Niranam is a village in Tiruvalla, Kerala, India. It was a port in ancient Kerala, on the confluence of the Manimala and Pamba River. It is almost 7  km from Tiruvalla SCS Junction in Pathanamthitta District of Kerala, lies to the western part of Tiruvalla, identified as Upper Kuttanad region. It Is Part Of Thiruvalla Sub-District.Also Comes Under Thiruvalla Constituency.It is identified with Nelcynda in Periplus of the Erythraean Sea.

Demographics 
Niranam is a large village located in the west of Tiruvalla, with 2837 families residing. The population of Niranam area is 10070, average sex ratio is 1118, higher than the state average of 1084. Niranam has a high literacy rate, 96.01%, higher than the state average of 94%.

History
Niranam is mentioned in the writings of Pliny and Cosmas Indicopleustes as a trade centre where pepper grows and is known to have a variety of different settlers from Greeks to Aryan Jains. Geologists suggest that the sea retracted from this area due to some major geographical changes.
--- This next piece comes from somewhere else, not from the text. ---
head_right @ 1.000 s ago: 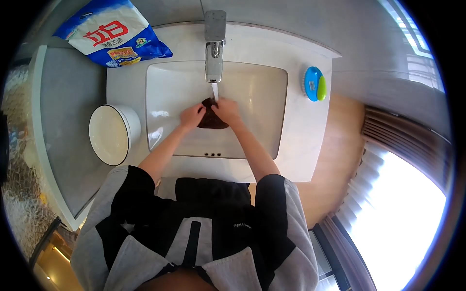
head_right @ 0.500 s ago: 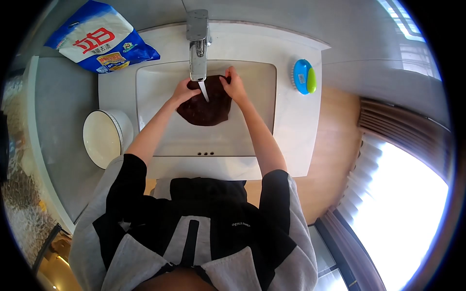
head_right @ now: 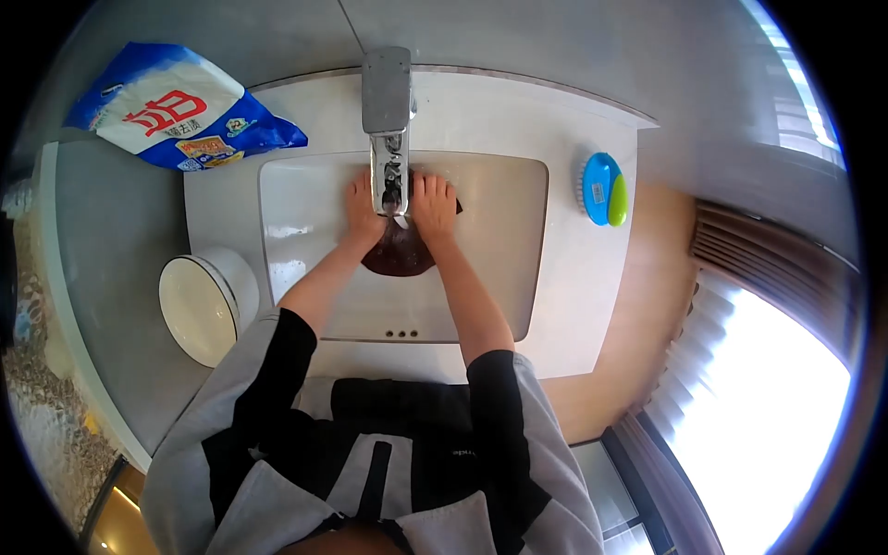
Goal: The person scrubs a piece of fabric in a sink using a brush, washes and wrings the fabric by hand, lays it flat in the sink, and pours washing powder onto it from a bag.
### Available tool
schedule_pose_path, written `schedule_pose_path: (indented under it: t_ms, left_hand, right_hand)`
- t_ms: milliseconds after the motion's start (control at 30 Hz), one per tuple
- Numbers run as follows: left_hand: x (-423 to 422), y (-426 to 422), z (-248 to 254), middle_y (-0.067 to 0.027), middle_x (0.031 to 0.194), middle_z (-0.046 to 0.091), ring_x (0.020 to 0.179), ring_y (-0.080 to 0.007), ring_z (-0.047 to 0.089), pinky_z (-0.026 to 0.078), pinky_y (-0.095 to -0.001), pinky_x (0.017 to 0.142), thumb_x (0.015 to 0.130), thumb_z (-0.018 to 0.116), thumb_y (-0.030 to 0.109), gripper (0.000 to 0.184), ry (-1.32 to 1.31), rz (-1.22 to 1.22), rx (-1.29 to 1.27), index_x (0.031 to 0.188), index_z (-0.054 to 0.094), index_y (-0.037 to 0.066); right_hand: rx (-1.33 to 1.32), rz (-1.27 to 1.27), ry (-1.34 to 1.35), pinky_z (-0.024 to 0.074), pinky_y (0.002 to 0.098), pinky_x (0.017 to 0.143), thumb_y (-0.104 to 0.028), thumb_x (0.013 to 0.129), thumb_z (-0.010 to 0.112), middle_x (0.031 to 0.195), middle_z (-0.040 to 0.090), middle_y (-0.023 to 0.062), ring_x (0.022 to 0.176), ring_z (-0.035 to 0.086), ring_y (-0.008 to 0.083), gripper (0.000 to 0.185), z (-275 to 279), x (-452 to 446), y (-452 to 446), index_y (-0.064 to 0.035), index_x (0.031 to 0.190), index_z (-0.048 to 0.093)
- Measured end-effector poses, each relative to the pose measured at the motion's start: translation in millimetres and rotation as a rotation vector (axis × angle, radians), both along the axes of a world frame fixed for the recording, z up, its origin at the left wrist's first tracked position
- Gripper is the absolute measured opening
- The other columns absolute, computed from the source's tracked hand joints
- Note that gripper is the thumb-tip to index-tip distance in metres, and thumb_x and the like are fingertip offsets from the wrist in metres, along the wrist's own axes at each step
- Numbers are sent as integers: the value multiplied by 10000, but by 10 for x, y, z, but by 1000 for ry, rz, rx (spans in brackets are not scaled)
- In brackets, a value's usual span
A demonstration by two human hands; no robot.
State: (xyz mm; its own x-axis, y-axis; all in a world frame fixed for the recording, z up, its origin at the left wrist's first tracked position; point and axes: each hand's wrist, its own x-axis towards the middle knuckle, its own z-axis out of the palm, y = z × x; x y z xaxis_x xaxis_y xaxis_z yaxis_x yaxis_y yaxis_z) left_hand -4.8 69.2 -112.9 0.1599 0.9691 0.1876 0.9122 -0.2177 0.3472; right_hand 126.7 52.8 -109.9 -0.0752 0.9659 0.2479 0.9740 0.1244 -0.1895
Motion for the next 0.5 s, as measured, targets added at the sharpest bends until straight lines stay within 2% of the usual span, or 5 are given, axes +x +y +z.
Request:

The community were probably Jewish settlers and Brahmins who received baptism and became Christians. Due to the Coonan Cross Oath the Malankara Orthodox Church probably received more Christians from Cochin.

Niranam St Mary's Orthodox Cathedral has been the seat of the various Malankara metropolitans.

The Niranam poets, the "Kannassas" are credited to be pioneers in Malayalam bhakti literature, they authored Bhagavata, Ramayana, and Bharata in Malayalam. They lived in the 14th century CE. The great flood of 1341 AD helped to shift the sea westwards from silt filling in the direct sea route from Niranam.

Transport 
Niranam is a quiet place, lying between Kadapra to East and Neerettupuram to North. It can be approached through both the State Highway 12, and State Highway 6. The village lies west to Tiruvalla city centre, about 7 kilometres.

The railway station is about 8 km from Niranam, in Tiruvalla city, adjacent to the Mallappally Road, near Kuttappuzha RSPO.

The Thrikkapaleeshvara Temple 
Niranam, being an old settlement of both Brahmanic and Christian people, has a composite culture and historical buildings. This is a very old Shiva temple. Like the Sree Vallabha Temple, it also housed a Vedic school system. The temple is in a very old condition, and measures are taken to renovate it. It is believed to be one of the "108 Shiva Temples" established by Parasurama in Kerala by tradition.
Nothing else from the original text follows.